**To do**.
In the entries below, find the lines that contain the word "left" and copy them.

Task inputs START

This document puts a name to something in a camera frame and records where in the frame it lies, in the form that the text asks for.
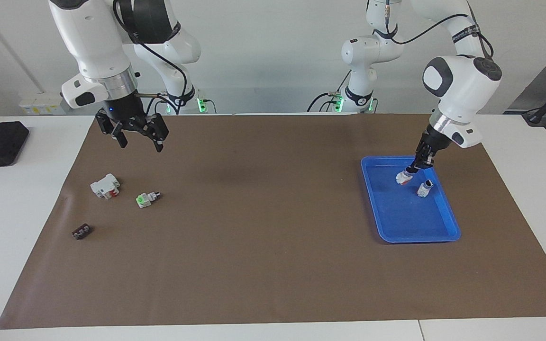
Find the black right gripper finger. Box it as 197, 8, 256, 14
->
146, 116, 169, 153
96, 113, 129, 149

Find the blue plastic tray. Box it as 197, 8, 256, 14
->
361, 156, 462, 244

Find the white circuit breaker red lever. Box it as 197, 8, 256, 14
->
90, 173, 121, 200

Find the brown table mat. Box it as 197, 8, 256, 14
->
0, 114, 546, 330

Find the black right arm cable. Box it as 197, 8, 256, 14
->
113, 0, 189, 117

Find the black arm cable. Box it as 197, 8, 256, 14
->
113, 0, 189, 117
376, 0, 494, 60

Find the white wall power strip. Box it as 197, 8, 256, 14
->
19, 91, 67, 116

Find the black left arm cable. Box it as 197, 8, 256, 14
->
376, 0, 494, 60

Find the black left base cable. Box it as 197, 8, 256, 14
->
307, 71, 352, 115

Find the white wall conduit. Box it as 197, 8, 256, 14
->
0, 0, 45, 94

Task inputs END
Task inputs START

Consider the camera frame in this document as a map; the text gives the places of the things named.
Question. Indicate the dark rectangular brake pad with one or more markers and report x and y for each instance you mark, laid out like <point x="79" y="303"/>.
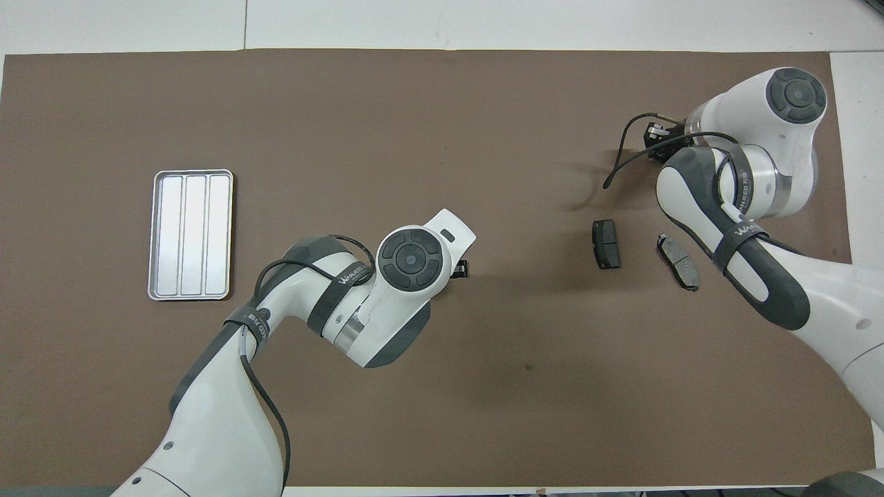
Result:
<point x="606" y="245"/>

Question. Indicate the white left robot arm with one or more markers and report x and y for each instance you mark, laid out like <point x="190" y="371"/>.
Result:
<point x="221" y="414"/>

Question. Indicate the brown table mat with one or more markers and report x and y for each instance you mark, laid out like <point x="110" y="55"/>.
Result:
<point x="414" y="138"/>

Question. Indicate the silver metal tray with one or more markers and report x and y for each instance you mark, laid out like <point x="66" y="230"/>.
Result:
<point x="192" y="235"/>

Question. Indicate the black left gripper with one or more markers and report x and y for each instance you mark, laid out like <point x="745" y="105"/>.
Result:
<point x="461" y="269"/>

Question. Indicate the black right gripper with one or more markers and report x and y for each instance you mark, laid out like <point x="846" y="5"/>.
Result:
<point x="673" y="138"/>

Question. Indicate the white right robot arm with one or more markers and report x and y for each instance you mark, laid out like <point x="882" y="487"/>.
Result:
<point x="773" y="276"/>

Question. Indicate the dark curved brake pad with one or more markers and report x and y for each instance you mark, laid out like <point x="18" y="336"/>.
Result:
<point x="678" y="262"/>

Task inputs END

**Written answer**.
Find the black left arm cable. Box it as 197, 8, 256, 14
Find the black left base cable. Box it as 197, 8, 256, 14
Question. Indicate the white left robot arm with one or more markers and report x and y for each instance you mark, laid out like <point x="190" y="371"/>.
Question. Indicate the black left gripper with one or more markers and report x and y for each instance you mark, laid out like <point x="745" y="105"/>.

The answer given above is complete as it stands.